Task statement:
Please print, exactly as written, the line containing "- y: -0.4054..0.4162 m" and each line after it through the end of the material; pictures stay out.

Exercise data:
....

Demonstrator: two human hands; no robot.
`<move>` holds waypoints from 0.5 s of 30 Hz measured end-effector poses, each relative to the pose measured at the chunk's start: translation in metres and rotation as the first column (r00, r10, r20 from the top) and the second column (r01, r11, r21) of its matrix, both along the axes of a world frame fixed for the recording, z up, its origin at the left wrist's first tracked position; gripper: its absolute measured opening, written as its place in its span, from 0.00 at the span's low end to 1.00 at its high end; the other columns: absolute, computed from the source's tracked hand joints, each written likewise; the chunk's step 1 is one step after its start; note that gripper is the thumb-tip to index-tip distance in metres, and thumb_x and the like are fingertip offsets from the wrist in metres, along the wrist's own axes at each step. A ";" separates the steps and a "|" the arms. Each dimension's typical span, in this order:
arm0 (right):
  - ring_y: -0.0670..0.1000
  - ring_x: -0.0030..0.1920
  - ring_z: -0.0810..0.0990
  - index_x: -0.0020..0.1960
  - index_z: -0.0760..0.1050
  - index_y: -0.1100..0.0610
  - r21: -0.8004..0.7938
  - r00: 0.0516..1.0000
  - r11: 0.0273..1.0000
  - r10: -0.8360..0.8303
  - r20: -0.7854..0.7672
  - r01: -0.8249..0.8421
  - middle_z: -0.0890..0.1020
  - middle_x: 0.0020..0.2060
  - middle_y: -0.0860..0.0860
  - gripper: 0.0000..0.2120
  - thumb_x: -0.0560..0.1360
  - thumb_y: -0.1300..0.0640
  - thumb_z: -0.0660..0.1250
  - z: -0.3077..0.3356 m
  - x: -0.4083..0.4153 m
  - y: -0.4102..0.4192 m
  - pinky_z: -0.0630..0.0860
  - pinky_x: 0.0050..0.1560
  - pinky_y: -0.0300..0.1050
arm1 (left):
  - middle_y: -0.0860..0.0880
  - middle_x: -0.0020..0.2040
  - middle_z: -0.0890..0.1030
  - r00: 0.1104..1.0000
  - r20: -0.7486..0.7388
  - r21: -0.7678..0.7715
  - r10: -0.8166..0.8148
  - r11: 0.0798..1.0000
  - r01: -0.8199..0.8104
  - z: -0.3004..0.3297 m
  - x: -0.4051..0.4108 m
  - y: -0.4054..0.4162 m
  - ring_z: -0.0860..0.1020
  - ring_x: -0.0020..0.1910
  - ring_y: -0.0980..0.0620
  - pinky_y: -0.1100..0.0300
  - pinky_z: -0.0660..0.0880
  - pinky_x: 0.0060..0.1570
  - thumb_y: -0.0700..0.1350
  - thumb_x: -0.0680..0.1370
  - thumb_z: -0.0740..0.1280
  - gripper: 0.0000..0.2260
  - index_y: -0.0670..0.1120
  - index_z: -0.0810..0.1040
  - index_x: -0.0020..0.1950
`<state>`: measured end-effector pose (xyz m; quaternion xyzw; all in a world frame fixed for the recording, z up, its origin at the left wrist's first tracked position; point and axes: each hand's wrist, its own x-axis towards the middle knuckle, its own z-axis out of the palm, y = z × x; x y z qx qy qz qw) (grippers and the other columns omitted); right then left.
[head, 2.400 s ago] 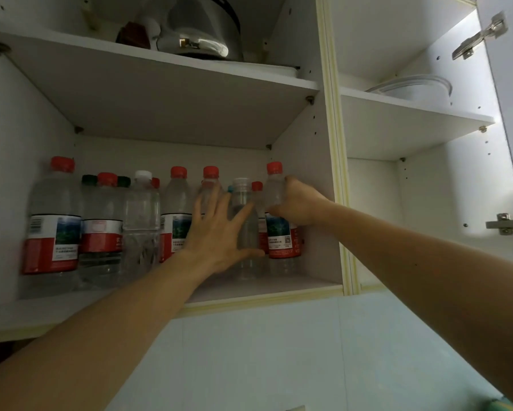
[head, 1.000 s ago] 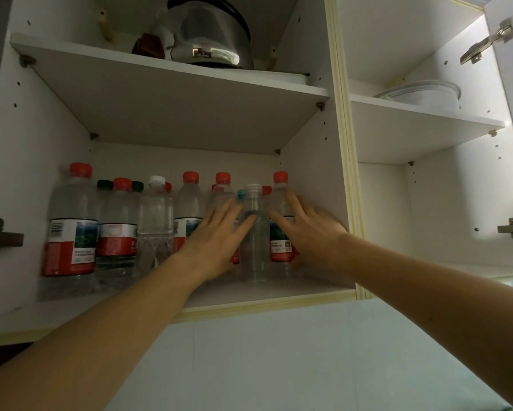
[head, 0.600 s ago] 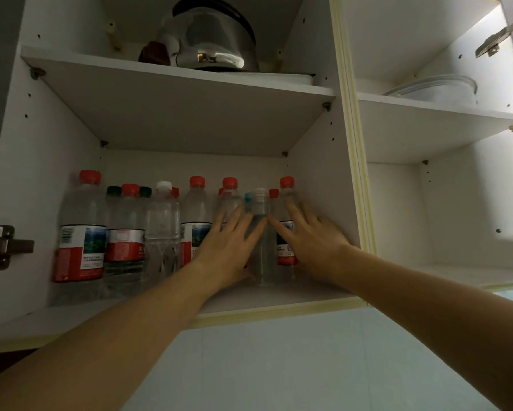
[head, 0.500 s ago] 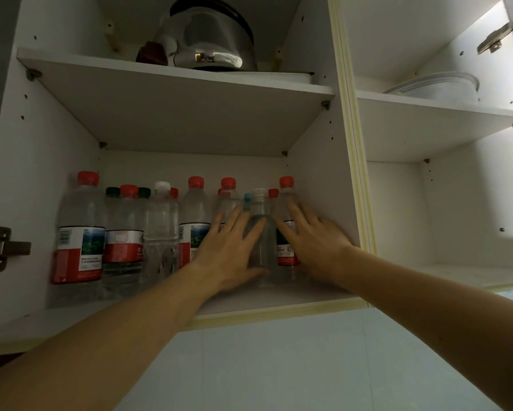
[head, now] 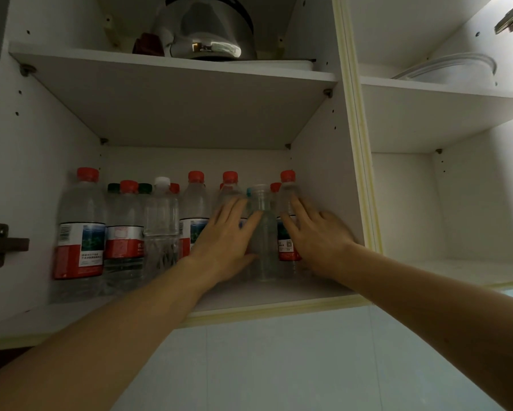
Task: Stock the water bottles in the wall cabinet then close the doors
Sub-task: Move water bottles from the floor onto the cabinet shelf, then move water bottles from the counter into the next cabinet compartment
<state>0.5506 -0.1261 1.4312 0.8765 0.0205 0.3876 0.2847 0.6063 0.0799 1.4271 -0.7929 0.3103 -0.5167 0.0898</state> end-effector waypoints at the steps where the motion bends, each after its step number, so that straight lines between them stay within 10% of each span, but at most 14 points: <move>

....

Result of the task:
  - y: -0.4054..0.4162 m
  - ring_z: -0.0860..0.1020
  - ring_x: -0.0020..0.1910
  - ring_y: -0.0980..0.0620
  - pinky_y: -0.1100..0.0300
  - pinky_z: -0.0660..0.0880
  - pinky_x: 0.0060..0.1570
  - thumb_y: -0.0700..0.1350
  - thumb_x: -0.0680..0.1370
  - thumb_z: -0.0740..0.1280
  - gripper: 0.0000..0.2260
  - index_y: -0.0670..0.1120
  - index_z: -0.0810..0.1040
  - index_x: -0.0020..0.1950
`<state>`: measured end-effector pose (xyz m; quaternion xyzw; all in a world frame fixed for the recording, z up, its origin at the left wrist's first tracked position; point and axes: each hand's wrist, its own x-axis towards the middle knuckle, its own z-axis out of the palm, y = z × x; x y z qx qy qz qw) (grippers and the other columns omitted); right then left.
[head, 2.400 s ago] 
[head, 1.000 s ago] 
[head, 0.600 s ago] 
[head, 0.500 s ago] 
[head, now] 
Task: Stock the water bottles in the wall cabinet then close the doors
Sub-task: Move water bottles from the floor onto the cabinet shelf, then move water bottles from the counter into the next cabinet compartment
<state>0.5506 -0.1261 1.4312 0.8765 0.0205 0.3876 0.2847 0.6063 0.0799 1.4271 -0.7929 0.3103 -0.5167 0.0898</state> end-effector waypoints at the steps where the motion bends, each after its step number, so that straight lines between them stay within 10% of each span, but at most 14 points: <move>

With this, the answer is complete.